Write a number as a sum of odd number of integers

Question

Suppose that I have 2 positive integers $N$ and $K$ $(K \ge 3)$, I want to write

$N = 1*x + 2*y + K*z$.

All $x, y,z$ are non-negative integers. $z$ should be $\lfloor\frac{N}{K}\rfloor$ or $\lfloor\frac{N}{K}\rfloor - 1$.

Are there any ways to verify that $N$ can be written in that form, so that $x + y + z$ is an odd number?

Answer 1

If we fix $z$, we have $x + 2y = N-Kz$. If $N-Kz > 1$, we can always choose the parity of $x+y$ by choosing between $y=0$ and $y=1$. If $N-Kz \le 1$ we are forced to have $x = N-Kz$, $y=0$.

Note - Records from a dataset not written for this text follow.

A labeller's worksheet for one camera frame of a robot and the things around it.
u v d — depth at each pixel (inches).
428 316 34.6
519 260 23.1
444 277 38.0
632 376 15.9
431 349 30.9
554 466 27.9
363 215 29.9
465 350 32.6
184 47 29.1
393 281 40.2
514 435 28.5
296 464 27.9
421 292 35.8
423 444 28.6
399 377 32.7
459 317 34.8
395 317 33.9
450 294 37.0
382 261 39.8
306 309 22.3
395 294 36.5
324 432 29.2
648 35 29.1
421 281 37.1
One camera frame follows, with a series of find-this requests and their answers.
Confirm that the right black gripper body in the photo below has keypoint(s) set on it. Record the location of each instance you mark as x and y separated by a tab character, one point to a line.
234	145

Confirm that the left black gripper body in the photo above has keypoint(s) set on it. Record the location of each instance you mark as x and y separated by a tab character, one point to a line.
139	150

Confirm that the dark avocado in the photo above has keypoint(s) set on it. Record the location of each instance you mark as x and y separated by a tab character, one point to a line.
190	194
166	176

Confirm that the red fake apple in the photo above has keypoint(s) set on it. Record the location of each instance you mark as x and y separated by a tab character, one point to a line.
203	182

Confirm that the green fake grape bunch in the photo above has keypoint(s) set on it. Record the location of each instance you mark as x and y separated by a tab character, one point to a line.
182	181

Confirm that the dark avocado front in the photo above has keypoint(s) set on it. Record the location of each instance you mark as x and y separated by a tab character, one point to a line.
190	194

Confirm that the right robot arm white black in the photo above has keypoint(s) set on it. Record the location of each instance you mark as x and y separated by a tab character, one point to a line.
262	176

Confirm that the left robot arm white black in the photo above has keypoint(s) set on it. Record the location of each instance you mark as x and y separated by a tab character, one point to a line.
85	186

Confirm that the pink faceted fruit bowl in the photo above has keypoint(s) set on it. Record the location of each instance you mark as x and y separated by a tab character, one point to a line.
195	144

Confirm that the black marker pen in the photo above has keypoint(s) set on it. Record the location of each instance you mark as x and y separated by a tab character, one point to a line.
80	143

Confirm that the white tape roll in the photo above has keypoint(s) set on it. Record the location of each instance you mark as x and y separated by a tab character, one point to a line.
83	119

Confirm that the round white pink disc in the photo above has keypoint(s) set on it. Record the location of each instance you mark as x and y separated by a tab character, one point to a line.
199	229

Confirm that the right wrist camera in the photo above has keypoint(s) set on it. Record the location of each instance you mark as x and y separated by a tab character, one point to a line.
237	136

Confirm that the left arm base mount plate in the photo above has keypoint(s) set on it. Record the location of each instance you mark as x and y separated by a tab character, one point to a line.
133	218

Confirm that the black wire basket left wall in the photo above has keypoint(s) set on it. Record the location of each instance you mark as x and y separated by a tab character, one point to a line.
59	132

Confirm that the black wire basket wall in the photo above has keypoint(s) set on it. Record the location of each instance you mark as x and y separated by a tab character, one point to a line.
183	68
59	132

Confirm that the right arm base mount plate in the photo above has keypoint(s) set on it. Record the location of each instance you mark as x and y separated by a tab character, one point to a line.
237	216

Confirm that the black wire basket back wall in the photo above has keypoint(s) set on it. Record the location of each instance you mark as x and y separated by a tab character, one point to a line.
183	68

Therefore the only cases which fail for the choice $z = \left\lfloor\frac NK\right\rfloor$ are (a) $z$ is odd, $N - Kz = 1$; (b) $z$ is even, $N - Kz = 0$.

If we can choose $z = \left\lfloor\frac NK\right\rfloor - 1$, similar constraints apply. Of course, we can't do that validly if that would give $z < 0$.

So the cases where this is impossible are:

1. $\left\lfloor\frac NK\right\rfloor = 0$, $N - K\left\lfloor\frac NK\right\rfloor = 0$. That comes down to $N = 0$. I'm not sure whether you consider $0$ positive or not, but I presume not since you also use the term non-negative in the question.
2. $\left\lfloor\frac NK\right\rfloor$ is odd, $N - K \left\lfloor\frac NK\right\rfloor = 1$, $N - K \left(\left\lfloor\frac NK\right\rfloor - 1\right) = 0$. But then $K = -1$, so this is not a valid solution.
3. $\left\lfloor\frac NK\right\rfloor$ is even, $N - K \left\lfloor\frac NK\right\rfloor = 0$, $N - K \left(\left\lfloor\frac NK\right\rfloor - 1\right) = 1$. But then $K = 1$, so this is not a valid solution.

Conclusion: for all $N > 0$ and $K > 1$ it is possible.